Task brief
Below are records with pictures; copy word for word only the lines between the line with "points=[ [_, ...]" and the line with "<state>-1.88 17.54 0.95", inclusive, and drop the pictures.

Data provided
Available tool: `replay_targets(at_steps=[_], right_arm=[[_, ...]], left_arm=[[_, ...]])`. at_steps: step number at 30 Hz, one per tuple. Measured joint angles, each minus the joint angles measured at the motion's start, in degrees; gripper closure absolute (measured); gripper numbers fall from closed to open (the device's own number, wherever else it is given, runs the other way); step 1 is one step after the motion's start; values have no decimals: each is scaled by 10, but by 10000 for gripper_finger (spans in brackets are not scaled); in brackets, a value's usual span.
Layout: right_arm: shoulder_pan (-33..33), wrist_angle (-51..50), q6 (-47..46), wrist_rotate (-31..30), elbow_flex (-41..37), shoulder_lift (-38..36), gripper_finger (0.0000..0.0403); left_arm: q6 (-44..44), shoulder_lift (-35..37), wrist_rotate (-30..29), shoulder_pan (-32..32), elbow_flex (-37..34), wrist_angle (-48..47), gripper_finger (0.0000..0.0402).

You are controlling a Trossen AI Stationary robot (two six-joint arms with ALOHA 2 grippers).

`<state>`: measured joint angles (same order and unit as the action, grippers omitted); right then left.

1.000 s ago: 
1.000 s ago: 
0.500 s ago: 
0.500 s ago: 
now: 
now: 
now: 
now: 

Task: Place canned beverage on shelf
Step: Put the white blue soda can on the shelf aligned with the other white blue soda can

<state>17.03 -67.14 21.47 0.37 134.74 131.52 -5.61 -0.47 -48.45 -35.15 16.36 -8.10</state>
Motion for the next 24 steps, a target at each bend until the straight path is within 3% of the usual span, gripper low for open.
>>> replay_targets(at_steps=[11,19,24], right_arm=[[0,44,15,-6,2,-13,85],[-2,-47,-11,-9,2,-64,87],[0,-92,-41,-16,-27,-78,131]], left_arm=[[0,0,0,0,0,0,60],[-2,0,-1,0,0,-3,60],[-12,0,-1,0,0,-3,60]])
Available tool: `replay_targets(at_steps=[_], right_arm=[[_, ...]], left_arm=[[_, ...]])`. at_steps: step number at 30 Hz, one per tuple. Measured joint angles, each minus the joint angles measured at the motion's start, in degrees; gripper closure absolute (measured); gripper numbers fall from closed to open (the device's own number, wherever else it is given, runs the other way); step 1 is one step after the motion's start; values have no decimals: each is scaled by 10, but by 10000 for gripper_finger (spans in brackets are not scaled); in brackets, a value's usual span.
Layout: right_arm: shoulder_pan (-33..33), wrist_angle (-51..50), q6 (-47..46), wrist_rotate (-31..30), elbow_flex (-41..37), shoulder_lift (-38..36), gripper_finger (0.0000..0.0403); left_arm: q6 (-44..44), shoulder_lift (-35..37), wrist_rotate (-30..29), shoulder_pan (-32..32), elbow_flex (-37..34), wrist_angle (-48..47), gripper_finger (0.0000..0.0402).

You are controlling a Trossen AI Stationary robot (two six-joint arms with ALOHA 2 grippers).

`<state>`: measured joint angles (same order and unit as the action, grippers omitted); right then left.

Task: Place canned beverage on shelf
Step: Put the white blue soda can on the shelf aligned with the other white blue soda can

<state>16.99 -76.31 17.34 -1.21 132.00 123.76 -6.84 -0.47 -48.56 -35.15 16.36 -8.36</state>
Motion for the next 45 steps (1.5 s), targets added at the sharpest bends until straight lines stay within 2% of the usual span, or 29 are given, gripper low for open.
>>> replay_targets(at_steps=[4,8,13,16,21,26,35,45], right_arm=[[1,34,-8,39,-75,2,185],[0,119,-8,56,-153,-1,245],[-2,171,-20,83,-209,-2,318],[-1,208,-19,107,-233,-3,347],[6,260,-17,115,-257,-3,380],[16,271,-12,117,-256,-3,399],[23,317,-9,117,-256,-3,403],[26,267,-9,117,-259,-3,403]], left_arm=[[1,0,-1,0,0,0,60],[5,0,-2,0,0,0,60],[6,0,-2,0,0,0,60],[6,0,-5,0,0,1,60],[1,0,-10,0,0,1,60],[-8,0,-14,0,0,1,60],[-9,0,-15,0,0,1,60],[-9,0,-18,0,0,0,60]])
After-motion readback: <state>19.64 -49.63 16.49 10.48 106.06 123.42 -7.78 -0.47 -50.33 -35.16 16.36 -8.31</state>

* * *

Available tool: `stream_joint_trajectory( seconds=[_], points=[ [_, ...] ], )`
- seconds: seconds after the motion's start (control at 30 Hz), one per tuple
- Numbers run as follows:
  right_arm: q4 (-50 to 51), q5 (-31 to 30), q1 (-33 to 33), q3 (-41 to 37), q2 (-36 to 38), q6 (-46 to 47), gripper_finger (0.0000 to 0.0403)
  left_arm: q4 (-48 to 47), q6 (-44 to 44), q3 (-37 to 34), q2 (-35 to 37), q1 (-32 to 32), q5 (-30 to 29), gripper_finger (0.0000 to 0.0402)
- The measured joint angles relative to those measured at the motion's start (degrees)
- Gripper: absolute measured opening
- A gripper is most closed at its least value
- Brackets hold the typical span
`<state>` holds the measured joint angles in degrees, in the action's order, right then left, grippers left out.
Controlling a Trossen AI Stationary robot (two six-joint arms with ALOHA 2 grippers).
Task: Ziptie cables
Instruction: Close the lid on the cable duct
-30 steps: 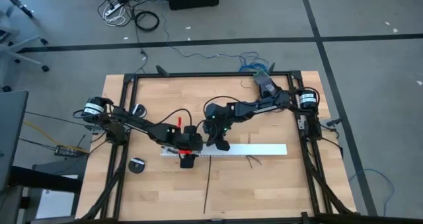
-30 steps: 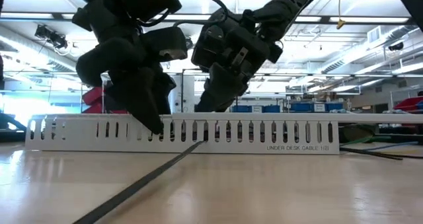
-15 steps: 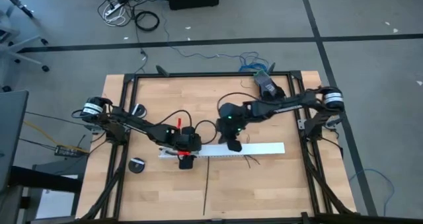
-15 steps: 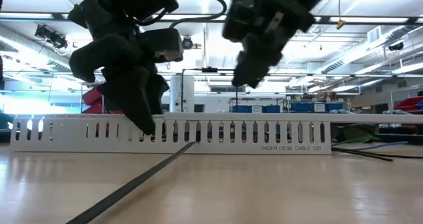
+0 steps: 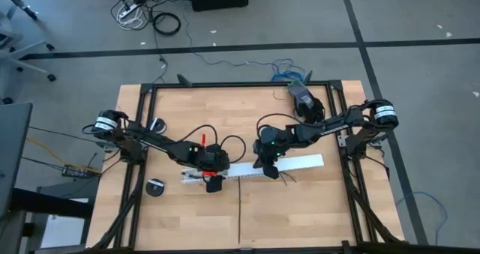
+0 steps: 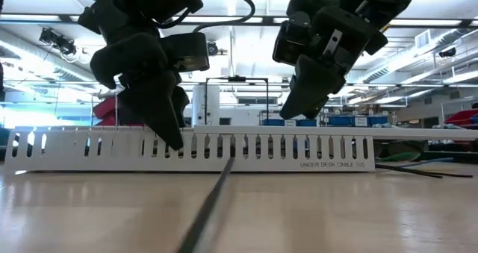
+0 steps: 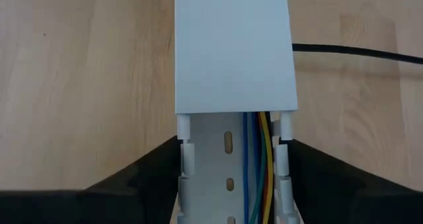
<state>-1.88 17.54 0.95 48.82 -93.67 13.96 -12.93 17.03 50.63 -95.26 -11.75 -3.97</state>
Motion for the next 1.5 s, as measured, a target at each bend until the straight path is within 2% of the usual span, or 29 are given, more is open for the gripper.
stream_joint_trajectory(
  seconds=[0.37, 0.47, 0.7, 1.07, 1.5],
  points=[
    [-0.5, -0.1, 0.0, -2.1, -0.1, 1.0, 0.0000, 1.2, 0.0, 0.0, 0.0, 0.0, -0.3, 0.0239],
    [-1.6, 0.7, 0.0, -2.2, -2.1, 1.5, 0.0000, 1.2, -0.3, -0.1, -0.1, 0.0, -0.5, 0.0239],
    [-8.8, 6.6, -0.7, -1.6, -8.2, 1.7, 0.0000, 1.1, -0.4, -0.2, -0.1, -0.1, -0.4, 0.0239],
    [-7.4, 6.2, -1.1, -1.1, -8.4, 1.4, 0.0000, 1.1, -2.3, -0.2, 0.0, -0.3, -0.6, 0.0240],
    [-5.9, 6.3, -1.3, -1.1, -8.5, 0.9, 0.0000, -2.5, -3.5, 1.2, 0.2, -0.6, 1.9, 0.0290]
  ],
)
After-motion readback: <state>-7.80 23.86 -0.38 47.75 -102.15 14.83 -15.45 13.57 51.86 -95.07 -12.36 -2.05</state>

Output for this task
Available tool: `stream_joint_trajectory( seconds=[_], points=[ [_, ...] ], )`
- seconds: seconds after the motion's start (control at 30 Hz), one per tuple
- Numbers run as follows:
  right_arm: q4 (-50 to 51), q5 (-31 to 30), q1 (-33 to 33), q3 (-41 to 37), q2 (-36 to 38), q6 (-46 to 47), gripper_finger (0.0000 to 0.0403)
  left_arm: q4 (-48 to 47), q6 (-44 to 44), q3 (-37 to 34), q2 (-35 to 37), q1 (-32 to 32), q5 (-30 to 29), gripper_finger (0.0000 to 0.0402)
- The measured joint angles relative to those measured at the motion's start (degrees)
- Gripper: absolute measured opening
- A gripper is most closed at its least value
- Brackets hold the typical span
`<state>` holds the measured joint angles in degrees, in the action's order, right then left, grippers left out.
Controlling a Trossen AI Stationary robot (two six-joint arms with ALOHA 2 grippers).
Task: Ziptie cables
Instruction: Close the lid on the cable duct
-30 steps: 
-30 steps: 
-15 steps: 
-15 steps: 
+0 steps: 
+0 steps: 
+0 steps: 
<state>-1.88 17.54 0.95 48.82 -93.67 13.96 -12.93 17.03 50.63 -95.26 -11.75 -3.97</state>

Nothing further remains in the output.